He crecido con historias de la guerra en el Guadarrama. Sé el sitio donde se estrelló un avión de pasajeros y donde un lobo se apareció a una tía mía. Las historias de nevadas eran un género aparte. Cuentan que un hombre de mi familia mató a un toro de una pedrada en la testuz. El río se desbordaba con consecuencias fatales. Ardían bosques que han vuelto a reverdecer. Los abuelos bebían vino peleón con gaseosa en la comida. Los hombres y las mujeres bailaban en las verbenas. Después nacíamos nosotros, hijos de nuestros padres y de la Sierra.
La
Sierra de Guadarrama fue el país de mis soledades adolescentes y
este recuerdo pesa tanto o más que el de la Arcadia infantil.
Una
noche fui a dormir en la cima de una montaña, a más de dos mil
metros de altura.
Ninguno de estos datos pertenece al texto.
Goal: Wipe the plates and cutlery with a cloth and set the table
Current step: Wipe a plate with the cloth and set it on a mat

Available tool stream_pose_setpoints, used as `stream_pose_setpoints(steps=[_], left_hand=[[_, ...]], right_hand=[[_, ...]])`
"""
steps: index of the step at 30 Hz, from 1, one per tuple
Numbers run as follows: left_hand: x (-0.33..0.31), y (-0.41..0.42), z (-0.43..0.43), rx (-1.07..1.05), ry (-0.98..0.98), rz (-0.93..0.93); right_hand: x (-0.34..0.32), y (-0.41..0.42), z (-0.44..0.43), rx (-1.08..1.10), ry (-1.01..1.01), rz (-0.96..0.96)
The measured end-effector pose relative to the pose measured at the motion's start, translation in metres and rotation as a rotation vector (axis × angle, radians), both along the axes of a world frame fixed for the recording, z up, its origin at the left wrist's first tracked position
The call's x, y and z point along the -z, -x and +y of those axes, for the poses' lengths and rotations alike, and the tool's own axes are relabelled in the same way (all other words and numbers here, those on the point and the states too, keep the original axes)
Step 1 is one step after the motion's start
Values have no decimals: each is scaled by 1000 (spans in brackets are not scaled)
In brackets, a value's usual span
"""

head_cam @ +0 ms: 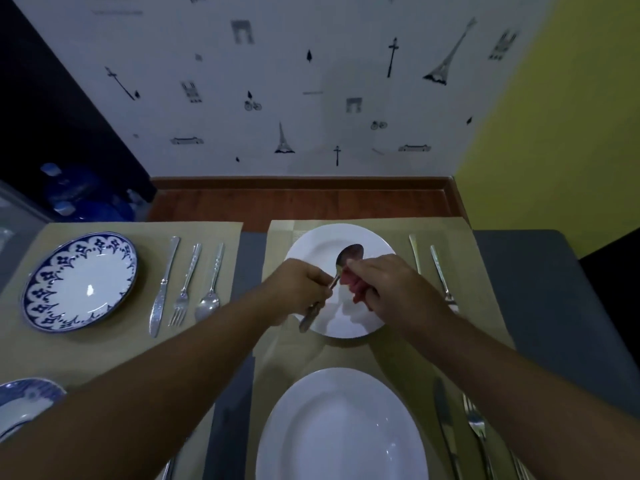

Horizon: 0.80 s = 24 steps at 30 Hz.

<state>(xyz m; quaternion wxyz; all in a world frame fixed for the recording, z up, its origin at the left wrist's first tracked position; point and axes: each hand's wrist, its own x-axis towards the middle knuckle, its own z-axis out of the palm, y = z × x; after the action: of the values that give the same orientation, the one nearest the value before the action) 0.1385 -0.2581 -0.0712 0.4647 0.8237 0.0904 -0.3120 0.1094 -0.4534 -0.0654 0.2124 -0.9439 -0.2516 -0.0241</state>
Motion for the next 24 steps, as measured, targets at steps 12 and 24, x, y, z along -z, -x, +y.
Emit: stream_pose_setpoints(steps=[12,24], left_hand=[[7,42,13,-254,269,242],[6,53,12,-320,336,202]], right_hand=[[16,9,22,-80,112,18],[18,-23,2,26,179,-69]])
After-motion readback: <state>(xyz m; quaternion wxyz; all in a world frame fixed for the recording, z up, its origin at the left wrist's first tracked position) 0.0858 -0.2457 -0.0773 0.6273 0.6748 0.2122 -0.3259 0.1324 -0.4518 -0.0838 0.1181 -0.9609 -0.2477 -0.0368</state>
Pasar una noche solo en lo alto de la montaña me
parecía una aventura digna de exploradores, un rito de iniciación, una
experiencia mística.
Sin
embargo, no pegué ojo durante toda la noche. Durante toda la noche
permanecí en vela, procurando no resbalarme en la nieve helada.
Prendí una hoguera, pero no era suficiente para combatir el frío.
Si sacaba la cabeza del saco para ver las estrellas, se me congelaba
la nariz.
Así
aprendí que pasar una noche solo en lo alto de una montaña no es
una aventura recomendable. No vi a Dios. No descubrí la Patagonia. No me
encontré a mí mismo. Por fortuna, conservo los diez dedos de los
pies en su sitio. Eso fue todo, allá, a dos mil metros de altura.